Queue Manager Directives
The queue manager allows RealityServer to connect to an external queuing service to fetch jobs to process and to submit jobs to the queue. The Queue manager is configured inside the <user queue_manager> directive. Within that block there is then further user directives to configure settings for tasks that are performed when a job completes. For example the <user http_post> directive configures the HTTP postback task type. The queue manager may also use configuration defined elsewhere such as the <user aws> configuration which defines configuration to allow Amazon Web Services to be used with RealityServer. Here is an example configuration for the queue manager:
<user queue_manager> allow_command get_version allow_command example_command listen_queue example_sqs_queue_1 <user http_post> follow_redirects on verify_ssl off </user> </user>
The queue manager directives do not configure the queue itself. These are handled by additional queue modules. Those queue modules create named queues which are then referenced by the listen_queue directive. This configures the queue that RealityServer will listen to for work. Only a single queue may be configured for listening however any named queue defined by a queue module may be submitted to. Currently the only module available is for using Amazon SQS as an external queue. Additional modules are under development.
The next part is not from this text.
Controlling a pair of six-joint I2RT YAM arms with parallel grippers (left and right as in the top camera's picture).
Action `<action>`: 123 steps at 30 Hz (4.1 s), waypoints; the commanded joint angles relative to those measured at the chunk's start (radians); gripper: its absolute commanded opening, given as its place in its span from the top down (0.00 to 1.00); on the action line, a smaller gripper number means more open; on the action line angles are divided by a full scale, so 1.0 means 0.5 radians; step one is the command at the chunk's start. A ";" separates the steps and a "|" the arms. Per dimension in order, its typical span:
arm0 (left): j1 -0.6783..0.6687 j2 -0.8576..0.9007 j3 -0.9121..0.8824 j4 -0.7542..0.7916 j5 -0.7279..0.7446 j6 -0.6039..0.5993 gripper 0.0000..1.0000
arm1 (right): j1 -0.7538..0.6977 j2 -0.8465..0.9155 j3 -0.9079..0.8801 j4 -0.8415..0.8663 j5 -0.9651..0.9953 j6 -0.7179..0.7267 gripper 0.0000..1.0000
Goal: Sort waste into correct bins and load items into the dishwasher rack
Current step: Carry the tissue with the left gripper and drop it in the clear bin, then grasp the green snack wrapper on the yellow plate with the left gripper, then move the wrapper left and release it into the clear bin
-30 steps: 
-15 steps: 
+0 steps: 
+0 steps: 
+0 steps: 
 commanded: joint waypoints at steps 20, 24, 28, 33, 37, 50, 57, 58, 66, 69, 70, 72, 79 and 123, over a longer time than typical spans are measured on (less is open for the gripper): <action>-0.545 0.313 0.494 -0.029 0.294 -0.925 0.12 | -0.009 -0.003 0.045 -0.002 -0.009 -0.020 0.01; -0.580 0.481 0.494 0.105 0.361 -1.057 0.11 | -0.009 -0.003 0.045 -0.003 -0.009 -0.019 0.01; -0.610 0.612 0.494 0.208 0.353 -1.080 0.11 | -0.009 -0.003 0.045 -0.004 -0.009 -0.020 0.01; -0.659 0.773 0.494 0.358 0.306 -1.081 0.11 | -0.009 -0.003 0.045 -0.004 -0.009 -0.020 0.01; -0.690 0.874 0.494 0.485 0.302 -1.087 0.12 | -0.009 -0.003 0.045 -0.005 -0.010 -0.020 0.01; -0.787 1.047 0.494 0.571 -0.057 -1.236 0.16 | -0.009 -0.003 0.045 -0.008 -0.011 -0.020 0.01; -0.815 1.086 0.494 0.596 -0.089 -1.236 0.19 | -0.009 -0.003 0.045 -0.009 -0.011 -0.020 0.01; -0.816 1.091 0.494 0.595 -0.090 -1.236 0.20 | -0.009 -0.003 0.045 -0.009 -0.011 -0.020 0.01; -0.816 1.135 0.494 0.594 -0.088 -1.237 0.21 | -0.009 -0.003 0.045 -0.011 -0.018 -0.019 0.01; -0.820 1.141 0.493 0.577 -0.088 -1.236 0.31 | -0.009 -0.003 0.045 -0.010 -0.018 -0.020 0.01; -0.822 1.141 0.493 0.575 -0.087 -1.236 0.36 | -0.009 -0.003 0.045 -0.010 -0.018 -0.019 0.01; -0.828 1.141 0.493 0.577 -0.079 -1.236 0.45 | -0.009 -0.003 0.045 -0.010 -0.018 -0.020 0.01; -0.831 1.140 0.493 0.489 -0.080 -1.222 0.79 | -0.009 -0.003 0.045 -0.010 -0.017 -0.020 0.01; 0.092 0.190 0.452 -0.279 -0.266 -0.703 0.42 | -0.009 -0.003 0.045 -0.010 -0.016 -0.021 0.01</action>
The following queue manager directives are supported within the <user queue_manager> section. Pay particular attention to the context of each option since many of these configuration directives are nested in different user sections. For example, the follow_redirects directive in the example above is in the queue_manager/http_post context.
allow_command
Description | Name of a RealityServer command which is allowed to be queued |
Syntax | allow_command string |
Context | user queue_manager |
The name of a command that is allowed to be queued. This controls which RealityServer commands are permitted to be used by the queuing system. You may specify this directive multiple times, effectively building a whitelist of allowed commands. By default no commands are allowed with queuing. This is to ensure that only workloads that you explicitly allow are able to be placed on the queue. Any call to queue_manager_submit_job which does not contain an explicitly allowed command will be rejected with an error. If you have created a job in the queue outside RealityServer (by manually inserting a payload into the queue) and this job contains a command that has not been explicitly allowed then the job will be returned to the queue with an error state. The exact processing of errors will depend on the chosen queue module.
listen_queue
Description | Name of a queue defined elsewhere in the configuration |
Syntax | listen_queue string |
Context | user queue_manager |
The name of queue which has been defined elsewhere in the configuration by setting the configuration directives for a known queue module (e.g., sqs). This is the queue on which RealityServer will listen for jobs. If defined, when RealityServer starts it will being listening to the queue and automatically executing the jobs it finds. All queue modules have the ability to name their queues in their configuration. This name is used both by this directive when determining where to listen as well as for submitting jobs with the queue_manager_submit_job command. If no listen_queue is defined then RealityServer will not listen for queued jobs (however jobs can still be submitted).
default_queue
Description | Default queue to use for submitting jobs if none provided |
Syntax | default_queue string |
Context | user queue_manager |
Specifies the default queue that will be used by the queue_manager_submit_job command if no queue_name parameter is given.
follow_redirects
Description | When enabled redirects will be followed when performing HTTP postbacks |
Syntax | follow_redirects on|off |
Context | user queue_manager/http_post |
Defined inside the <user http_post> section inside the <user queue_manager> section. Controls whether or not redirects are followed during HTTP postback tasks. It may be desirable to prevent this in some cases. By default redirects will not be followed.
verify_ssl
Description | Whether or not to perform SSL certificate checks |
Syntax | verify_ssl on|off |
Context | user queue_manager/http_post |
Defined inside the <user http_post> section inside the <user queue_manager> section. Controls whether or not the postback request made when a job is completed checks whether the SSL certificate of the receiving server is valid. By default SSL certificates are verified. Disabling this can be useful for working with self-signed certificates.